March’s inflation rate stood at 3.2% – BofE

Today’s data from the Office for National Statistics (ONS) has revealed that March’s inflation rate stood at 3.2% – down from 3.4% in February.

This news follows the Bank of England’s decision to continue holding interest rates at 5.25%. As inflation continues to fall, pressure is easing on the BoE to pursue further hikes to interest rates as the UK economy maintains its course for recovery.

Since the BoE’s initial decision to pause interest rate hikes, the UK’s mortgage market has shown considerable signs of recovery. This past week has seen major lenders across the country offering a new range of mortgage deals, with Halifax, First Direct and HSBC being among the banks that are offering deals below 5%. Alongside the continued trend of a nationwide year-on-year fall in house prices, property experts are asserting that hope may be on the horizon for prospective first-time buyers. Commenting on the figures, Nathan Emerson, CEO of Propertymark, said:

“It is encouraging to see that inflation is starting to decline towards the same levels it was at prior to the Covid-19 pandemic. People will be relieved to start experiencing some normality again without fearing that prices will rise at almost unaffordable levels. When the Bank of England meets in May, we may see them begin to have the confidence to gradually cut interest rates in order to stimulate activity on the housing market during spring, traditionally one of the busiest times of the year for the housing market, especially when Propertymark’s own Housing Insight Report found that there has been an 18% increase in new properties coming to the market. already”

Susannah Streeter, head of money and markets, Hargreaves Lansdown said that inflation in the UK has “taken another welcome step towards target”, but interest rate cuts “remain elusively distant”. She added:

“The drop was widely expected but was slightly less than forecast, with prices at the pumps offsetting a slowdown in food price hikes.

Although consumer prices are heading in the right direction, it’s not just the headline rate which determines Bank of England action. Policymakers scan other data, and the snapshot of stubborn wage growth out this week continues to be a concern. Unemployment may have risen, but the labour market figures are considered unreliable, and more people out of work isn’t yet translating into a sharp slowdown in wage increases, as there’s still a fight for talent in big pockets of the economy.

Although core inflation, which strips out volatile food and fuel prices is also cooling, slowing to 4.2%, the worry is that employers could pass on higher wage bills in the form of higher prices in the months to come. It means the interest rate may stay at a painful level for even longer than earlier forecasts, with August or September being increasingly pencilled in. Other central banks, particularly the Federal Reserve in the United States, are taking a cautious stance, staying committed to the fight against inflation. Fed chair Jerome Powell has warned that interest rates may have to linger for longer, with confidence ebbing away that the price spiral is being brought under control.”

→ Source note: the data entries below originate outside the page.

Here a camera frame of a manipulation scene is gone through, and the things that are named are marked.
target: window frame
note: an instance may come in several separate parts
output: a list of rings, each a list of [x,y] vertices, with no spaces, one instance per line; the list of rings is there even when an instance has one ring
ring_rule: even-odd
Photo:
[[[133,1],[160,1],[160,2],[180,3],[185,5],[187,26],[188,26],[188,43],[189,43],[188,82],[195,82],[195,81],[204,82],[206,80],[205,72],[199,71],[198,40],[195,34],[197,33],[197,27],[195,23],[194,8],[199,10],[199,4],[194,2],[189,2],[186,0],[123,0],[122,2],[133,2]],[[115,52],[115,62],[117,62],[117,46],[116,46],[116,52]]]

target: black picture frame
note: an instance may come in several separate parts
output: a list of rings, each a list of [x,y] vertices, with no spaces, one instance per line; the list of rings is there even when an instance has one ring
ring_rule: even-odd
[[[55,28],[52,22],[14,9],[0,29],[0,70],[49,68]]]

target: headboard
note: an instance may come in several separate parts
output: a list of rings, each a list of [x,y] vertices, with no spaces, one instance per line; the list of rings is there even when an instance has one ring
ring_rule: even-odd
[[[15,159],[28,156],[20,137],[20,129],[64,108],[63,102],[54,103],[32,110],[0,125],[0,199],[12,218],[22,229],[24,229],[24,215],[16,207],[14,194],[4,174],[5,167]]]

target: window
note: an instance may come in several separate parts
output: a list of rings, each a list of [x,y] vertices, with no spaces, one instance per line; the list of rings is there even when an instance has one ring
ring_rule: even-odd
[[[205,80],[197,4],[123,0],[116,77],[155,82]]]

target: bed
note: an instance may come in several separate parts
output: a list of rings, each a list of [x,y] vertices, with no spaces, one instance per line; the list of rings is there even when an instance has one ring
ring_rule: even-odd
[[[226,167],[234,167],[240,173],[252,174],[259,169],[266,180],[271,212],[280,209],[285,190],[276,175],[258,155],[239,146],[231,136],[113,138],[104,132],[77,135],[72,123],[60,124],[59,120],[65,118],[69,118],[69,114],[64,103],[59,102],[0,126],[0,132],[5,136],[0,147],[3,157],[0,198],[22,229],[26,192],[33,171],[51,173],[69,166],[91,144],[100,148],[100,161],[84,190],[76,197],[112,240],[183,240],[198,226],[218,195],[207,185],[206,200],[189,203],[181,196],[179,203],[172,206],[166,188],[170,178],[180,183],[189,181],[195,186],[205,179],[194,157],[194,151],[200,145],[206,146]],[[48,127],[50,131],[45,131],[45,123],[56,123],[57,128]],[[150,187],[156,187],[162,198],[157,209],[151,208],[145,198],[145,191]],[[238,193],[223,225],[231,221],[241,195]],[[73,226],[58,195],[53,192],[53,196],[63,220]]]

Matt Smith, Rightmove’s mortgage expert said:

“It’s positive to see inflation continuing to fall this morning, albeit not by quite as much as expected, as the blocks continue to build towards the anticipated first Base Rate cut later this year. The market is proving resilient despite broader global uncertainty, however, continued stability in mortgage rates should be seen as a positive outcome over the next few weeks.”

What’s more, according to the latest House Price Index for February 2024, the average house prices across the UK were down just 0.2% in the year to February, and up 0.4% in a month. New-build prices continued their rapid rise – up 16.4% in a year. Commenting on the ONS House Price Index, Arjan Verbeek, CEO of Perenna said:

“House prices have continued to fall for the fifth month in a row, yet prospective homeowners continue to face immense pressure on affordability – reiterating that house prices are only one factor affecting would be homeowners’ ability to get onto the ladder.

The current mortgage market is very poorly suited to homeowners’ needs – dominated by two-to-five years fixes and hindered by an underwhelming lack of available alternatives. Making home ownership accessible will require structural reform – opening it up to new products, such as long-term fixed rate products, and amending regulation like the loan to income flow limit. If we are serious about improving access to homeownership, we cannot rely upon buyers waiting for house prices to fall – we must transform the mortgage market.”